Ancak bu atılımı yapacak liderler maalesef yok. NATO’nun beyin ölümünün gerçekleştiğini söyleyen Macron iç siyasette baskı altında ve bugüne kadar Avrupalı ortaklarını ikna edebilmiş değil. Almanya’da ise 23 Şubat’taki seçimler sonrasında büyük ihitmalle hükümeti kurması beklenen Hıristiyan Demokrat lider Merz’in öncelikle ele alması gereken iç sorunları bulunuyor. Ancak Ukrayna’nın geleceği üzerinden şekillenen ikilem, Avrupa’nın geleceğini de belirleyecek ve hiçbir ülkenin harekete geçmeyi erteleme ya da durumun aciliyetini yok sayma lüksü bulunmuyor.

Değerler Avrupası’nın geleceği: ‘Büyük yıkıcı’ ABD’nin karşısında Avrupa’nın sınavı

Trump yönetiminin Avrupa açısından yarattığı darboğaz sadece savunma ile de bitmiyor.
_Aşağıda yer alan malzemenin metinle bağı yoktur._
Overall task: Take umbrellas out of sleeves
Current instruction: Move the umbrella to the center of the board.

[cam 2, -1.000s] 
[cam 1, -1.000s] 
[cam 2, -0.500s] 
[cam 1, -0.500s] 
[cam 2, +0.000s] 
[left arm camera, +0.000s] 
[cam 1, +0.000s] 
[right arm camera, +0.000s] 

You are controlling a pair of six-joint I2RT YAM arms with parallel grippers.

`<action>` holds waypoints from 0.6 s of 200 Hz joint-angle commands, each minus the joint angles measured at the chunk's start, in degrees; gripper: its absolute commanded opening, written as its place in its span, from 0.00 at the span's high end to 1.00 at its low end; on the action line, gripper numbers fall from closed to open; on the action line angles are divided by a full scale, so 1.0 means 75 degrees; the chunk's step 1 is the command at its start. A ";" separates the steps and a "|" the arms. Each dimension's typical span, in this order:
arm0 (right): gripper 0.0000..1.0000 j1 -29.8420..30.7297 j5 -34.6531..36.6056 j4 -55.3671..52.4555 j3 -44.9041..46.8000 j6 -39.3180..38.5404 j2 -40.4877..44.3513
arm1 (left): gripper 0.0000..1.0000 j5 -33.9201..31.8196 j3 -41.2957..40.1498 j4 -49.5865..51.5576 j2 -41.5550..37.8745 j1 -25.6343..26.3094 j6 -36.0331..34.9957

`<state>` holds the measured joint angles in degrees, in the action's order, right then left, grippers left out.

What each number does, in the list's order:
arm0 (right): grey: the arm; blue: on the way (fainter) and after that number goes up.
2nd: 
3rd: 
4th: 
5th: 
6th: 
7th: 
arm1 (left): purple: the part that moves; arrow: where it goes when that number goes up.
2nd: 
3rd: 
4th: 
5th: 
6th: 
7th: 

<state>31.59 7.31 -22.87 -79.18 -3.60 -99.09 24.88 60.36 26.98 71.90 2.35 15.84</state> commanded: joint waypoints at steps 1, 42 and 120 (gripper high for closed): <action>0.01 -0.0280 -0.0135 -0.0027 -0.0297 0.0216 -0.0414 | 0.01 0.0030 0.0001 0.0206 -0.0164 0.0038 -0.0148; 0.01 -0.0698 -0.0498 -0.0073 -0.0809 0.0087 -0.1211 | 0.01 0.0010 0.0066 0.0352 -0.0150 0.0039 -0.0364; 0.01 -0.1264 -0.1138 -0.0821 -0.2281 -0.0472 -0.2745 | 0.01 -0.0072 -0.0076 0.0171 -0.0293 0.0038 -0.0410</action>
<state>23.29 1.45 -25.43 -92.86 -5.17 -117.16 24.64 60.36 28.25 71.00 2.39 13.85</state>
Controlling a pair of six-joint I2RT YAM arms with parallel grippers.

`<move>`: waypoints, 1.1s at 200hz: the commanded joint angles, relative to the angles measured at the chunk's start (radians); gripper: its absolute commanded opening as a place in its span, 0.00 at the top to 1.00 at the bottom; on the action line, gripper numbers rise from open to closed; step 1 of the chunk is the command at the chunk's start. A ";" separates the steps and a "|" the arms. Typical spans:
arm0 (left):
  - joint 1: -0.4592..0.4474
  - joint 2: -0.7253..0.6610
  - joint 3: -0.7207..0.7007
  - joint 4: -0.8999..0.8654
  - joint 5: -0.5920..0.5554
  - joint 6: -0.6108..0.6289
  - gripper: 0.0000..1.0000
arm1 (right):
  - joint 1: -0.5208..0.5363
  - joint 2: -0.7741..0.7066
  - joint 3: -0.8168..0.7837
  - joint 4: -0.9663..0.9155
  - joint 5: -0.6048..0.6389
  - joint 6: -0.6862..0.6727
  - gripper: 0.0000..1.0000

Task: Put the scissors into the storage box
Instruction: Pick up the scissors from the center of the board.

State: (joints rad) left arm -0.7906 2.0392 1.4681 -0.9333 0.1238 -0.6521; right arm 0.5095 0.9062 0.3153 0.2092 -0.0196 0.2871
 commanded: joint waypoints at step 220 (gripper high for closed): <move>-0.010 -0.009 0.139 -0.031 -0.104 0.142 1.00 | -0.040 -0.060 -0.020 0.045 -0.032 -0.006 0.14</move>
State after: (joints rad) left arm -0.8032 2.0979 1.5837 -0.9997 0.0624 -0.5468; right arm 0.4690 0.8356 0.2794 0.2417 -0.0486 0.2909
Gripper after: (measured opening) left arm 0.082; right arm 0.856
Aktif olarak AB’yi çökertmeye çalışan, liberal ABD’yi olduğu gibi liberal Avrupa’yı da tasfiye etmeyi amaç edinen, Trumpvari siyasi hareketleri destekleyen, Almanya, Britanya gibi Avrupa ülkelerinin iç siyasetlerine alenen müdahale eden, değerler üzerinden AB’yi vuran bir ABD politikası söz konusu.

Trump’ın arkasındaki güç olan, eskinin liberal Silikon Vadisi ve başta Elon Musk ve ekibi, AB’nin dijital alanı, yapay zekâ gibi ileri teknoloji unsurlarını regüle etmesinden, yeşil dönüşüm gerçekleştirme çabalarından ve ABD’li teknoloji devlerine yönelik soruşturmalardan ve para cezalarından hiç hazzetmiyor. İstedikleri gibi yönetebilecekleri, ABD’deki yeni görünümün bir kopyası olacak, beyaz üstünlükçü, ırkçı ideolojilerin egemen olacağı, askerî harcamaları artırma gayesiyle sosyal devlet nosyonunu daha da tırpanlayacak, bütünlüğünü iyice kaybetmiş bir Avrupa tahayyül ediyorlar. Bir zamanların demokrasi şampiyonu olan bu gücün kendi değerlerine ters düşmesinin ötesinde hiçbir etik değer tanımayan, ABD demokrasisini de çökerten otoriterleşme, yalan, çarpıtma, hedef gösterme ve kutuplaştırmaya dayalı siyaset ile baş etmek ve onun cesaretlendirdiği Avrupa içindeki kopyalarını bertaraf etmek çok kolay olmayacak gibi gözüküyor. Bir zamanlar hafife alınan, alay edilen, marjinal olarak görülüp dışlanan popülist, illiberal ve gerici siyasi hareketler artık ana akıma yerleşti ve ABD’yi olduğu gibi Avrupa’yı da uçuruma sürükleme tehlikesi arz ediyor.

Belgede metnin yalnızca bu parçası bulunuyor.